# Instructions to follow
The records below are made of lines; count those holding the word "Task" and give the number only.

# Source data
BEGIN

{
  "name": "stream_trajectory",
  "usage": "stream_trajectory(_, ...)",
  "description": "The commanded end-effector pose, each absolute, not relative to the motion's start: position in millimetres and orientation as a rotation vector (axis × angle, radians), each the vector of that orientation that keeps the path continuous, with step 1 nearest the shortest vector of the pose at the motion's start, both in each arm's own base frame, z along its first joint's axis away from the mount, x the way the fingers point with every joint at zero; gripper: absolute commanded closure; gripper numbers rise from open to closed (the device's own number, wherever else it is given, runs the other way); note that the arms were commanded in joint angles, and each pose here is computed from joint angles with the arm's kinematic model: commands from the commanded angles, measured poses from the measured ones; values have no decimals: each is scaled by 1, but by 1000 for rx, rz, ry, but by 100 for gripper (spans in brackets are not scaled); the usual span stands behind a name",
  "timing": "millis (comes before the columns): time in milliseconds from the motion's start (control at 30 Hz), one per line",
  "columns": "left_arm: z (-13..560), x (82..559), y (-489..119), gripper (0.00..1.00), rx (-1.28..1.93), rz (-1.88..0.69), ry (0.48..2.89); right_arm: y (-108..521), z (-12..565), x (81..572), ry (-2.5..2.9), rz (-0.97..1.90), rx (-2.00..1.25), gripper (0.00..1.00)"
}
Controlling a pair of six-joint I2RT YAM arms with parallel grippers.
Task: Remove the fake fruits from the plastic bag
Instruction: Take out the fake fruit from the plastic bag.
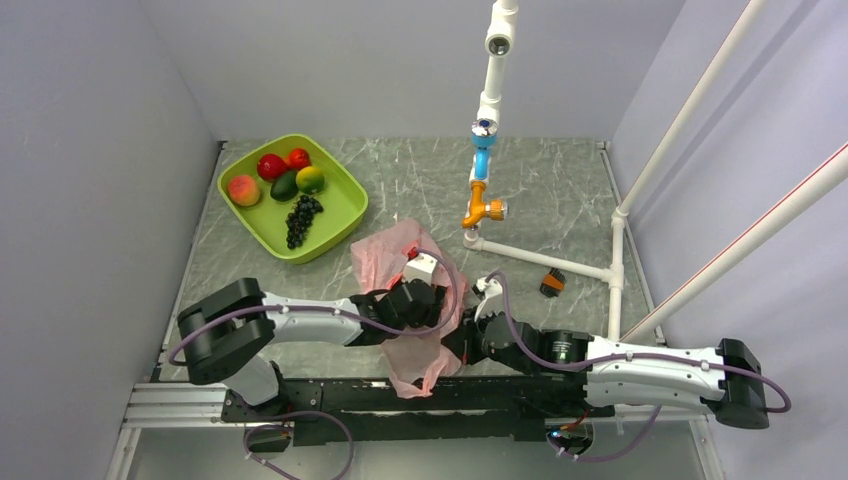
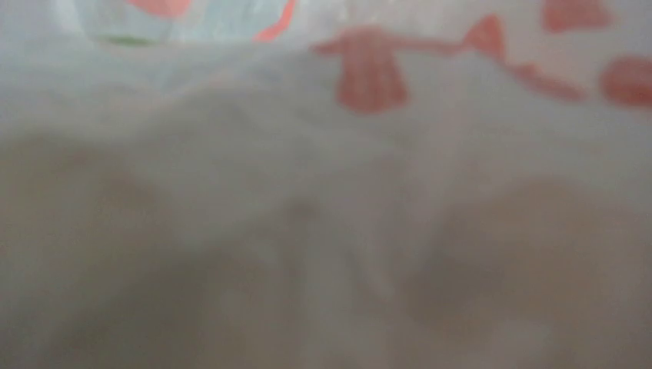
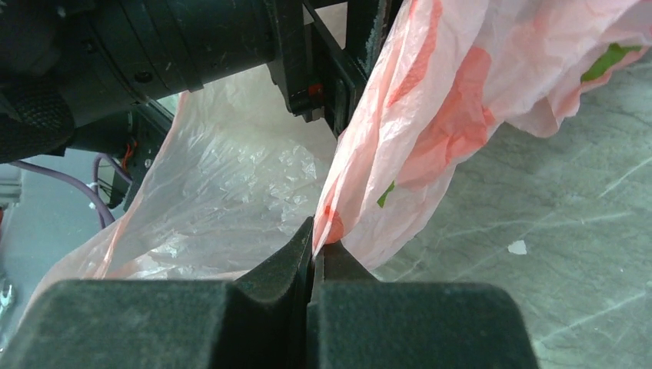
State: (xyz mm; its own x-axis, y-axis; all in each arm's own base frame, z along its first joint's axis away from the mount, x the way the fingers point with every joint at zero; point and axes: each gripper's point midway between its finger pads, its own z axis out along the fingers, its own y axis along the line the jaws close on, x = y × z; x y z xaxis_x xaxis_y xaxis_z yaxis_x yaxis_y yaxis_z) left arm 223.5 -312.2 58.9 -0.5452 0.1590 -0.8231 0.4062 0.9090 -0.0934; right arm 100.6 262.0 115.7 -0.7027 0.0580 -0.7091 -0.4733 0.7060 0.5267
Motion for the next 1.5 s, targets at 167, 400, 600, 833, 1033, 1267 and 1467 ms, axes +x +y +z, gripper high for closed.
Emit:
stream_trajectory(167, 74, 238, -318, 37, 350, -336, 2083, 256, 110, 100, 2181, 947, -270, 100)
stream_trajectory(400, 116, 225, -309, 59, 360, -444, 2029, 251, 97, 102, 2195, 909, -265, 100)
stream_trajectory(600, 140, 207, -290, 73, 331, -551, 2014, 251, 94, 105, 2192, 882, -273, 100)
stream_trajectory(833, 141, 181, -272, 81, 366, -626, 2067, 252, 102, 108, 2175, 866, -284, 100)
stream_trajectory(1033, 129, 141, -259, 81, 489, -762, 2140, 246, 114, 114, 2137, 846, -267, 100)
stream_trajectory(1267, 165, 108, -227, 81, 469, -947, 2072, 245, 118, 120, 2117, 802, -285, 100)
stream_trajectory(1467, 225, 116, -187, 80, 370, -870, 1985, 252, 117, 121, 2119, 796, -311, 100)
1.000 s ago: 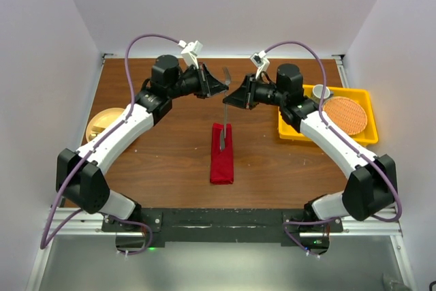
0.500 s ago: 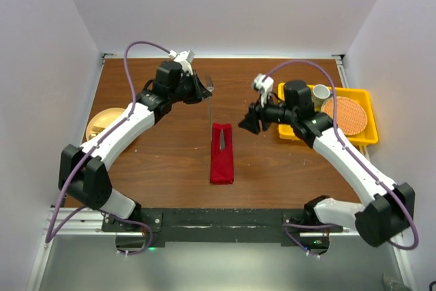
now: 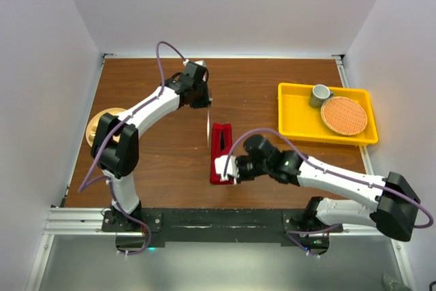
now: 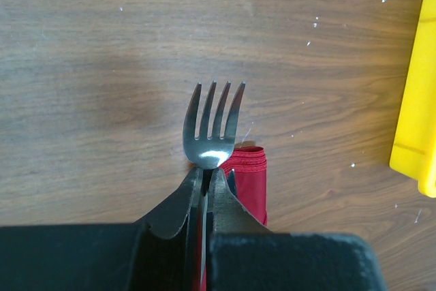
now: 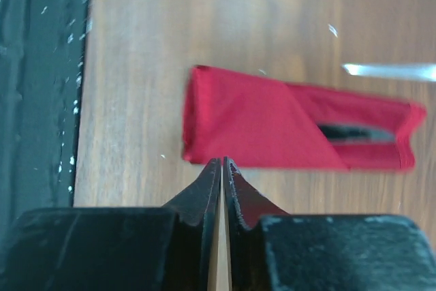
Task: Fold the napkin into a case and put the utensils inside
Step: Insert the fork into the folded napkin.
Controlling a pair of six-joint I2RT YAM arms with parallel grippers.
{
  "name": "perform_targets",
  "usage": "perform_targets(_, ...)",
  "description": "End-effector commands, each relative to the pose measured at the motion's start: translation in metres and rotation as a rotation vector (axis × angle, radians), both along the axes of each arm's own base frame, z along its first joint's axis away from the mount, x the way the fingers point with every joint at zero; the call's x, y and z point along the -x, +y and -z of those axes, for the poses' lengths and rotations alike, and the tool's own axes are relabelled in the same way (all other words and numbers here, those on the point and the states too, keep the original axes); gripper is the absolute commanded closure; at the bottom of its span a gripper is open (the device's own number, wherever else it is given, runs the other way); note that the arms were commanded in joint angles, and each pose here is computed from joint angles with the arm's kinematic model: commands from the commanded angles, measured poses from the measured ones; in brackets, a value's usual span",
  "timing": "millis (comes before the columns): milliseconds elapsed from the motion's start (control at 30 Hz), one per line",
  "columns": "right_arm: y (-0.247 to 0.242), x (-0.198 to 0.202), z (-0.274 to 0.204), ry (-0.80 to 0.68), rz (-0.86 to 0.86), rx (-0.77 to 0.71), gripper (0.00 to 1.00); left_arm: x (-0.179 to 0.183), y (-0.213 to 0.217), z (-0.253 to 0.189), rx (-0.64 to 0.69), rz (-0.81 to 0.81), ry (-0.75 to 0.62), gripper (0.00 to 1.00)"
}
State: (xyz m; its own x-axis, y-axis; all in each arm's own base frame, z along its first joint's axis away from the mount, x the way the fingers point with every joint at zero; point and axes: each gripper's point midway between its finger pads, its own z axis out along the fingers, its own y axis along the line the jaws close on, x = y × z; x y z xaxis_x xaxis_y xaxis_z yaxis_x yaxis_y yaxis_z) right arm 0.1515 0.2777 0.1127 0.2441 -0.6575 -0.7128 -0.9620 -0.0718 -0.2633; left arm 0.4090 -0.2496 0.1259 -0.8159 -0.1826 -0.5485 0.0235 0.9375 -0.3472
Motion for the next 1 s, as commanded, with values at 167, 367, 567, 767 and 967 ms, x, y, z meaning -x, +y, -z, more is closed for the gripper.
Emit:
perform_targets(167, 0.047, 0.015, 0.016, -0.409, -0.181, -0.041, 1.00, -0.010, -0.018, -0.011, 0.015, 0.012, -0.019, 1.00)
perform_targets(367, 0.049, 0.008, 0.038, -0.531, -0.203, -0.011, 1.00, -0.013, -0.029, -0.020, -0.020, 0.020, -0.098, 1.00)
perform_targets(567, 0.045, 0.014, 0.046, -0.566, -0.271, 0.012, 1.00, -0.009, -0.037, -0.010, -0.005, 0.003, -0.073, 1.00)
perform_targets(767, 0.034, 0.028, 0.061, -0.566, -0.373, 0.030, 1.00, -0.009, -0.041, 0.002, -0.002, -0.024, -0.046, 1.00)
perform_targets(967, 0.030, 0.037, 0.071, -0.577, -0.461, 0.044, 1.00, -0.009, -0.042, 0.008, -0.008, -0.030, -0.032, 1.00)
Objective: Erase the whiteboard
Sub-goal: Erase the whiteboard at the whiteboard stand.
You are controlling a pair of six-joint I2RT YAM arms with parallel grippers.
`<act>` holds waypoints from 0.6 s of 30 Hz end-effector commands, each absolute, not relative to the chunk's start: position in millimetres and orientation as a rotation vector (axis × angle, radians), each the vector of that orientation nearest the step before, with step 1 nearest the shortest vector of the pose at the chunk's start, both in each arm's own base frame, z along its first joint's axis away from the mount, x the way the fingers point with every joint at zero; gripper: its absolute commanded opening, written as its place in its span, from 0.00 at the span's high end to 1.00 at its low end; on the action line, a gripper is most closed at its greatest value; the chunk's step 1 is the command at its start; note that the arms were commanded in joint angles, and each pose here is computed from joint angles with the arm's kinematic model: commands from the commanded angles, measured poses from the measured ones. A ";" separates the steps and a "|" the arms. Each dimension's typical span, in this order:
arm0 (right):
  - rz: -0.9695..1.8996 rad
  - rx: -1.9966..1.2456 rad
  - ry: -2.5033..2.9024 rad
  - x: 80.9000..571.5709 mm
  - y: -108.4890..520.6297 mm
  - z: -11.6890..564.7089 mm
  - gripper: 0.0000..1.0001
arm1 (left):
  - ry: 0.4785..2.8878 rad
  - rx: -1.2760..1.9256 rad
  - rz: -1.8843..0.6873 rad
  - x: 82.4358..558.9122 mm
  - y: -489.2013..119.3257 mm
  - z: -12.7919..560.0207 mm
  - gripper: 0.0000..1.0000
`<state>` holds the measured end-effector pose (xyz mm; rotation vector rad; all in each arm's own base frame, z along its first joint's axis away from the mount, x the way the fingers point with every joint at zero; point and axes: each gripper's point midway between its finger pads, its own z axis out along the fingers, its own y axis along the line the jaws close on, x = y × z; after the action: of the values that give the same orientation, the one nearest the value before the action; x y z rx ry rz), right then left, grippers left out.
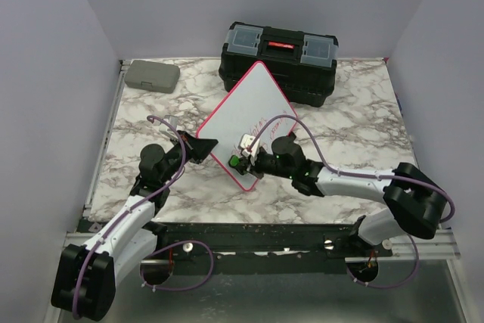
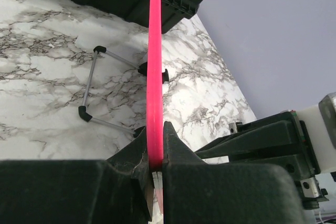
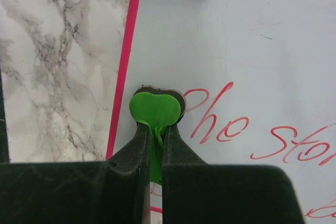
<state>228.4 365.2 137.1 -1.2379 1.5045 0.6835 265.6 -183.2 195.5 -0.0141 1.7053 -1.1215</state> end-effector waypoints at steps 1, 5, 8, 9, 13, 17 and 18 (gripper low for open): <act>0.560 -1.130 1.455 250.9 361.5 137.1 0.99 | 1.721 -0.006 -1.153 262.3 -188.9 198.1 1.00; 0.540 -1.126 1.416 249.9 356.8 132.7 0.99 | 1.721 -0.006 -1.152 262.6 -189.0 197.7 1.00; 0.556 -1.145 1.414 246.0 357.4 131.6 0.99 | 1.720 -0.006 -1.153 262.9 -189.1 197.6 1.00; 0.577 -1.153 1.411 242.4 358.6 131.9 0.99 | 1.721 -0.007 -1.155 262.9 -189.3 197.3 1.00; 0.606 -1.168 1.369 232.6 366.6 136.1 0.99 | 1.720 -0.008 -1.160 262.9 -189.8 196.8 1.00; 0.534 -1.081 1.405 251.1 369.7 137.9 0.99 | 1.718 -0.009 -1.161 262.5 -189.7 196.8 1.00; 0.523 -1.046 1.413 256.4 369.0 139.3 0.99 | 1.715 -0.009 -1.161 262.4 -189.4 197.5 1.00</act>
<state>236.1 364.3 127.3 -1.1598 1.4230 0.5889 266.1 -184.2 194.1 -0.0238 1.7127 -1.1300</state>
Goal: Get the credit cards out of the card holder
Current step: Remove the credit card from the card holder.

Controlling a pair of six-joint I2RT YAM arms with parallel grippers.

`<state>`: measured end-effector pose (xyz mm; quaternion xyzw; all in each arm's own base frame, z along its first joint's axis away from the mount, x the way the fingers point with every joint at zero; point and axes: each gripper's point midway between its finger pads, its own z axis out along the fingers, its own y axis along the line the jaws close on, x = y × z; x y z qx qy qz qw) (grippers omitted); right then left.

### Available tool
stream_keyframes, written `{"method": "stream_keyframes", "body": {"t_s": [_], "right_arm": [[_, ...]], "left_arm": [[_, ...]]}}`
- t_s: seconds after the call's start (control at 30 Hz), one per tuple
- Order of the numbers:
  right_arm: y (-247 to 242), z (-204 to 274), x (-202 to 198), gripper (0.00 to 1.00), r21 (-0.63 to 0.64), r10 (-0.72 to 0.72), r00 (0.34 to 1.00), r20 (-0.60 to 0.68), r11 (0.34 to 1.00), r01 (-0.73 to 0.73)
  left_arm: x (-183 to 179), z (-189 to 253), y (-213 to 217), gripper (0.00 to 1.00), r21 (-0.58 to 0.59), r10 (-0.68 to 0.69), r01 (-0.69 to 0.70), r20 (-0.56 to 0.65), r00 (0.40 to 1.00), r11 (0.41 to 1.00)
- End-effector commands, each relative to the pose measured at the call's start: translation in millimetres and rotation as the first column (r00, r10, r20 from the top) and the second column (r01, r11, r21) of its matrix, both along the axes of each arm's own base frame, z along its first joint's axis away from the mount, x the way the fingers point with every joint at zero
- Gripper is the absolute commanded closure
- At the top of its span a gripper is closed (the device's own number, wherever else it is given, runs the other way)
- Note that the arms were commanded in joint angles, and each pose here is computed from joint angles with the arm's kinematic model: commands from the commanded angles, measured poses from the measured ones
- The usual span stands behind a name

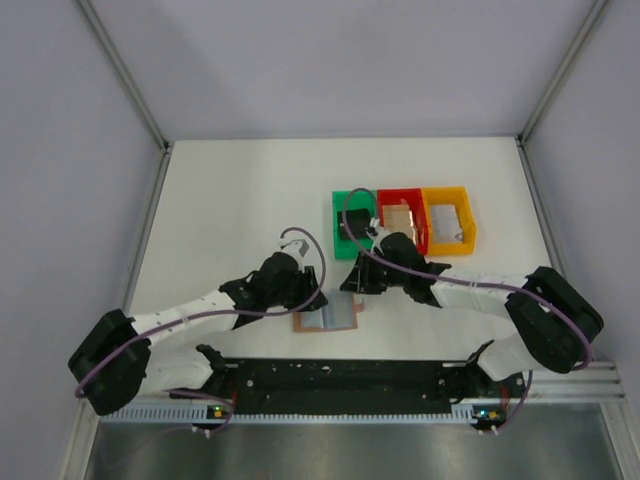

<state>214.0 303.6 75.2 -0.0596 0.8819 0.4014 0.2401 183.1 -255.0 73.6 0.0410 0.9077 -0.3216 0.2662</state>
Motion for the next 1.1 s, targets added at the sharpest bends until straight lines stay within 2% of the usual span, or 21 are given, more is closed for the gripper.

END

# Result below
2